Former Police Chief Alfonso Morales spoke with WTMJ’s Jeff Wagner as part of WTMJ 2021’s Public Safety hour.
“I am doing well,” he said. “I’m taking some time off. I enjoy the fall season. I do a lot of outdoor activities. We did sell our home and we’re looking forward to our next chapter in our family.”
RECRUITMENT
“You’re going to have a hard time hiring diversity. When you have episodes like we’ve seen in 2020, why would any minority want to take a job in urban policing when police are taking the beating that they are?
“Police have a large following of military reservists. Military is very similar to law enforcement. When they are done with the military, they join law enforcement. The question is what communities want that police officer? You will have people apply and want to be cops, but you’re not going to get the people from the community.

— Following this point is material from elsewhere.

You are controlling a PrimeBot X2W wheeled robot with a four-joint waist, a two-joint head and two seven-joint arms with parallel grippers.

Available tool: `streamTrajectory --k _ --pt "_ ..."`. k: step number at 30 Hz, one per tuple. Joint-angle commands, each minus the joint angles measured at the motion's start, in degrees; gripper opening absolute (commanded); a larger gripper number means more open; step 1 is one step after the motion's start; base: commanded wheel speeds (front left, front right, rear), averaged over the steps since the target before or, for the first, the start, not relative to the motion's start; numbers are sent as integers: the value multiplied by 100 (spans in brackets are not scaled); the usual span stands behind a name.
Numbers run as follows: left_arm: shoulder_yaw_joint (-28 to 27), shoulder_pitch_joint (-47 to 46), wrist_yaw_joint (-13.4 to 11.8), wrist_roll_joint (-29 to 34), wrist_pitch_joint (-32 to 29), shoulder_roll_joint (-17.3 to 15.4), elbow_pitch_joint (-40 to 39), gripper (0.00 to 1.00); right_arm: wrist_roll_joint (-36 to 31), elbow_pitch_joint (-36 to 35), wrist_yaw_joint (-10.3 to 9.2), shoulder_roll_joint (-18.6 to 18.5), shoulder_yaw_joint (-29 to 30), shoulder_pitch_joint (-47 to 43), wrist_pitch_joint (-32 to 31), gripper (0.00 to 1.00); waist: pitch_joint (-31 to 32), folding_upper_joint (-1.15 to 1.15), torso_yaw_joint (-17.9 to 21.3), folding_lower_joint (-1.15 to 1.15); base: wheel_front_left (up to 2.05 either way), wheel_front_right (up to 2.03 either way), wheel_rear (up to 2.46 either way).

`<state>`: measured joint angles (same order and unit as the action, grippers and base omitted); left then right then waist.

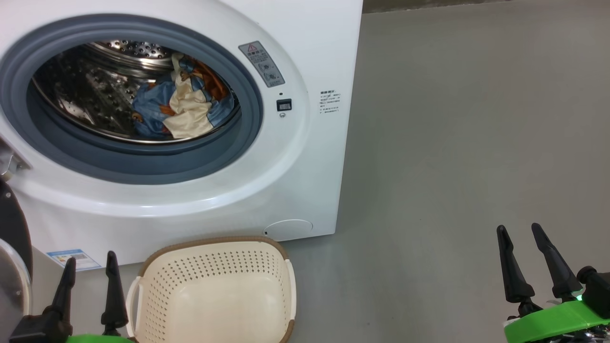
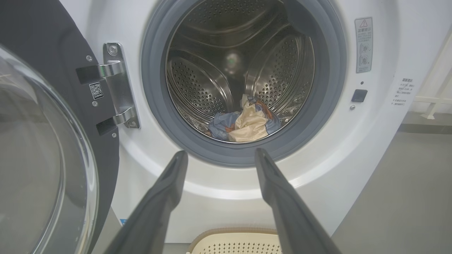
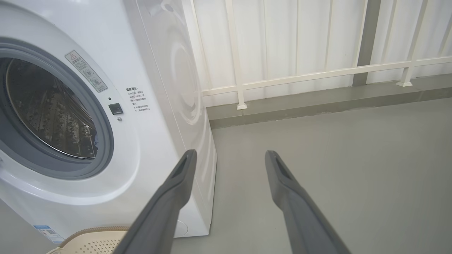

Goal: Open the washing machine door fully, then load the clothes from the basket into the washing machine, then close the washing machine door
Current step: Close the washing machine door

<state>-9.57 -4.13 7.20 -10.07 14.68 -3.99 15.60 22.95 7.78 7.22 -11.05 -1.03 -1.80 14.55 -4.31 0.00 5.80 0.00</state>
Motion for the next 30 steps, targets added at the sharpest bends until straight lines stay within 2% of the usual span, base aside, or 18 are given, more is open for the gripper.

“You don’t want to lower the standards. You want good people. Keeping a diverse police department. If I am a minority and I do have a great background and I do have the opportunity to apply in many different progressions, I’m probably not going to be a cop.”
IDENTYING BAD COPS
“Every chief tries to find a way to filter the five percent of the department that needs to move on and look for another career. Every police department has great people working for them. The problem is it takes time to identify that. We have a Risk Management team, you look at the risk that each officer is involved in (when they are under an internal investigation). It’s complicated but it can be done. You just need to allow law enforcement agencies to have their due process to debrief after incidents of misconduct, to see what could’ve been done to prevent that in the future. Unfortunately, in law enforcement, we question the due process and want things done more quickly to appease certain outcries of the community. We have to allow us the opportunity to really get to the bottom of it and prevent it.”
‘DEFUNDING’ THE POLICE
“The police departments aren’t going to be able to do their job. The departments in urban America will be gutted (like in Milwaukee) to where all you can do is respond to a call for emergency. Yet, the person suffering from the drug issue or the mental health issue, who will respond to them?
“In Milwaukee alone, you have 300,000 calls for service a year. You get 700 calls a day. You’re going to have a city unhappy with the police department. Relationships will change if law enforcement only focuses on calls for service. You won’t have a group that works in outreach.
“This is a pattern that occurs when you get rid of proactive policing. This is going to happen if you don’t address the problem. Say you have a person in the neighborhood involved in a shooting. The neighborhood knows who did that shooting. But you don’t have the cooperation and the police don’t catch that suspect quickly enough. It empowers that suspect and reduces the legitimacy of law enforcement. Then the community (thinks) law enforcement isn’t doing its job.
“Former police chief Nan Hegerty had a proactive unit that brought the annual homicides down to 77. There was a time when someone involved in a shooting was apprehended within 24 hours. That is police legitimacy. That reduces the problem. When you pull the trigger, you know the chances of getting picked up by the police is out there. It makes that suspect think twice.”